Despite SSDs becoming mainstream, many businesses are still using dated approaches to destroying the data stored on these drives
When it’s time to upgrade your Information Technology (IT) Assets, you will be faced with the issue of how to deal with the data held on them.
Over time your hardware will have built up an array of stored data, right back from when it was first switched on. You have to handle this data correctly to prevent any data breaches and/or regulatory violations.
Typically, there are two kinds of hard drives which store data on IT Assets: hard disk drives (HDD’s) and solid-state drives (SSD).
How do Solid State Drives and a Hard Disk Drives store data?
HDDs contain one or more rotating disks, relying on magnetic storage; while SSD’s have no mechanical or moving parts, and use flash memory. The data in SSDs is sorted in chips, which are becoming increasingly powerful, but also smaller as technology progresses.
Because of their different construction, these two very different types of drives require different destruction techniques.
So, what methods are available to destroy the data held on SSDs?
Before we jump in to whether its best practise to shred, puncture or degauss SSDs; it’s important to understand that these are all techniques which once complete, render the media unusable. Where possible, it is preferable to electronically wipe hardware using a software based data erasure technique; this allows the IT Asset to be remarketed which is better financially and environmentally.
For physical data erasure, to remove the data contained on SDDs, each chip contained within the SSD itself must be physically destroyed.

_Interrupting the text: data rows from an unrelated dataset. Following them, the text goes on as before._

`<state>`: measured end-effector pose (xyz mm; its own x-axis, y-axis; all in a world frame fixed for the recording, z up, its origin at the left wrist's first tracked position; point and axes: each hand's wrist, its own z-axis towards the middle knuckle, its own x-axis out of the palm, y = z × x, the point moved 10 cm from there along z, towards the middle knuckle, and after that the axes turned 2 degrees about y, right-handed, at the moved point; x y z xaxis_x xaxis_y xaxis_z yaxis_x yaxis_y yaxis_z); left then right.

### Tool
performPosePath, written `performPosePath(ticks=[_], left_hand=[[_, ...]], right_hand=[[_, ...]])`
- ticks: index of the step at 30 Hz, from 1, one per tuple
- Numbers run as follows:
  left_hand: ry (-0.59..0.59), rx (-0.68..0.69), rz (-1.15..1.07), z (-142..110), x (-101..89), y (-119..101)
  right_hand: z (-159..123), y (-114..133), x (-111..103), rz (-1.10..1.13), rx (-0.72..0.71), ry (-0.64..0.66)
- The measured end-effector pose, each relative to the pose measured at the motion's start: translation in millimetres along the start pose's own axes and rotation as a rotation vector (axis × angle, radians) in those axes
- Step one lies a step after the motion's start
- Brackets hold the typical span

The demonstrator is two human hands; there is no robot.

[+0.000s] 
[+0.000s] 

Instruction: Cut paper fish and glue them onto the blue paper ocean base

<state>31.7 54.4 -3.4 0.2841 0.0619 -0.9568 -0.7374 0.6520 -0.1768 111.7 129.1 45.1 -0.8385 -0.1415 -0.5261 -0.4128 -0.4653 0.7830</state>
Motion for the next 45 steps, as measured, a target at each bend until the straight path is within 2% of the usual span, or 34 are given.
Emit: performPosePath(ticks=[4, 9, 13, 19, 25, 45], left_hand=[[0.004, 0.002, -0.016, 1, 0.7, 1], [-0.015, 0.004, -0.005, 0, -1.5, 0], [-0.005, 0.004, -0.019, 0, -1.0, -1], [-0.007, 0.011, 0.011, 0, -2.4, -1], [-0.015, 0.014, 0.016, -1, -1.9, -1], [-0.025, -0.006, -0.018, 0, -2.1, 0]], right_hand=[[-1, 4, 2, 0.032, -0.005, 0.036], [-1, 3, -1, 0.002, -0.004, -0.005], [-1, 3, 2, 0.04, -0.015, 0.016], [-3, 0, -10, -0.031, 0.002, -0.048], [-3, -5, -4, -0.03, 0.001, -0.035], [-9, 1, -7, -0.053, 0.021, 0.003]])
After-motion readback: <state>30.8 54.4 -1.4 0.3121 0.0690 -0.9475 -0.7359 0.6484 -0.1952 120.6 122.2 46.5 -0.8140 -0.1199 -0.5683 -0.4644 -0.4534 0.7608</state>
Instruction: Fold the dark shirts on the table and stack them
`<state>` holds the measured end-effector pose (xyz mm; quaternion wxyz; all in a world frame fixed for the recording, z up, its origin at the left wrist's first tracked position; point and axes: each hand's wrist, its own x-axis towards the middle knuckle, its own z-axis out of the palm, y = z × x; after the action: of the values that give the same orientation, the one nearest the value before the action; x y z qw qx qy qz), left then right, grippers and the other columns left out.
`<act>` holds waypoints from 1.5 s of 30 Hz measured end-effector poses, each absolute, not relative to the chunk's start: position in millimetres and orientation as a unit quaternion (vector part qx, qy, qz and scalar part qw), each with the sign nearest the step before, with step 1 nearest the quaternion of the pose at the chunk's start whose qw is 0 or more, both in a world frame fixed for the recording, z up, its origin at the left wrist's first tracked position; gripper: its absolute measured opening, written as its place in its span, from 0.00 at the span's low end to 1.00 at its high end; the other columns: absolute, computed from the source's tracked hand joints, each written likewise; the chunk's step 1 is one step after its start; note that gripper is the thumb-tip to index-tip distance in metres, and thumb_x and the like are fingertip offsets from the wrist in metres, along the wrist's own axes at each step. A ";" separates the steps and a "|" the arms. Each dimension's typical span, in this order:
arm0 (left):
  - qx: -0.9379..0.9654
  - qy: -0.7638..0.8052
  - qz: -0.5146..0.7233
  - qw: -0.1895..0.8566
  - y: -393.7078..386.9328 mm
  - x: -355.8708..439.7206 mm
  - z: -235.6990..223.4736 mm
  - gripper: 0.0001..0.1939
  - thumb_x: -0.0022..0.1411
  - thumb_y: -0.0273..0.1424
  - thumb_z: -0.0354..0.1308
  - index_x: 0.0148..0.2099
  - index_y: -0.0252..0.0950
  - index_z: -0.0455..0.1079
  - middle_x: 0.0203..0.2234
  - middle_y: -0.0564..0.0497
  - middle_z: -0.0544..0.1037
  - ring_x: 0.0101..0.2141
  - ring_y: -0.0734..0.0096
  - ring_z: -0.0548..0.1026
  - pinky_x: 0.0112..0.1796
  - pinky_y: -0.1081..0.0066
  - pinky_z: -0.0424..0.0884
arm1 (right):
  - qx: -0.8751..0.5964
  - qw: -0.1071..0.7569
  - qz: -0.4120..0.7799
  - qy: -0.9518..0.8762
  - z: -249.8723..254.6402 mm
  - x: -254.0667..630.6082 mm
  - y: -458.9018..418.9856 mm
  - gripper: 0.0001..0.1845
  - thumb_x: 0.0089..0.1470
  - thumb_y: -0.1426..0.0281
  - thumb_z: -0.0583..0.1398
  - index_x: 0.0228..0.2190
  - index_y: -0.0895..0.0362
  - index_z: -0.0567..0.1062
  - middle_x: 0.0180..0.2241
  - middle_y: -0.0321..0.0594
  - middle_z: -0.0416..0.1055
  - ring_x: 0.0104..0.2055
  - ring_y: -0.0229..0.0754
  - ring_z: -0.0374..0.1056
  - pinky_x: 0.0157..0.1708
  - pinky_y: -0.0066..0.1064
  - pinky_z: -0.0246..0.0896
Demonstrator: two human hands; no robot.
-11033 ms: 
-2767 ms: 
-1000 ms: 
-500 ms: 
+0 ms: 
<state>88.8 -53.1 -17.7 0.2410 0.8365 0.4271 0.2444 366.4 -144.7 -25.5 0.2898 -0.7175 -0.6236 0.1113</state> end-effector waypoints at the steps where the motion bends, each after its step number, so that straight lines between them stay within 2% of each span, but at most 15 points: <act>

This differs to HDDs which use magnetic discs, containing data held on ‘CD like‘ platters, which can be data cleansed using degaussing (or by a physical destruction process).
SSDs can be shredded in a mechanical process which uses specialist shredders. These machines contain counter rotating blades, and the material fed into these machines is forced through these cutting blades, physically destroying the hard drive.
However, as it is possible to recover data from small intact fragments of SSD drives, the shredder or puncturing machine used, must meet the needs specific to the materials which are being data erased.
Typically, where a shredder is concerned, this means using a shred size small enough to ensure the destruction of individual chips.
The resulting output is miniscule granules of shredded material, the exact size of which depends on the capability of the shredder. It is recommended that shred sizes for SSDs be smaller than 10mm to ensure the chips are destroyed.
Puncturing SSDs is also a physical process, but one that differs slightly to shredding. Drives are placed into machinery containing a press, which punches multiple pins into the hard drive, and the chips contained within them, annihilating the data contained.
After puncturing all memory chips are destroyed in that process and the drive is littered with holes.
Degaussing will not erase the data held on Solids State Drives (SSD)’s, as a solid-state drive stores data electronically.
It is an efficient way of erasing the data held on Hard Disk Drives (HDD)’s, floppy disks, magnetic tapes on open reels or cassettes; as they store data using layers of magnetic fields, disrupted and eliminated by degaussing.
A degausser works by applying alternating fields of powerful magnetic amplitude, which removes the drives magnetic properties or rearranges the magnetic data pattern, irrecoverably removing the data.
To ensure the regulatory compliance and secure destruction of data on solid state drives (SSDs), both shredding and puncturing can successfully meet the data sanitisation compliance required, while degaussing cannot.
However, both respective techniques (shredding and puncturing), must be completed to the correct specification, to ensure the physical destruction of the chips within those hard drives and offering you complete peace of mind.
Data security needs to be threaded into every aspect of how your aged IT Assets are handled. Issues with data destruction not only carry heavy fines, but there is also the almost immeasurable cost to your brands reputation resulting from any subsequent breach.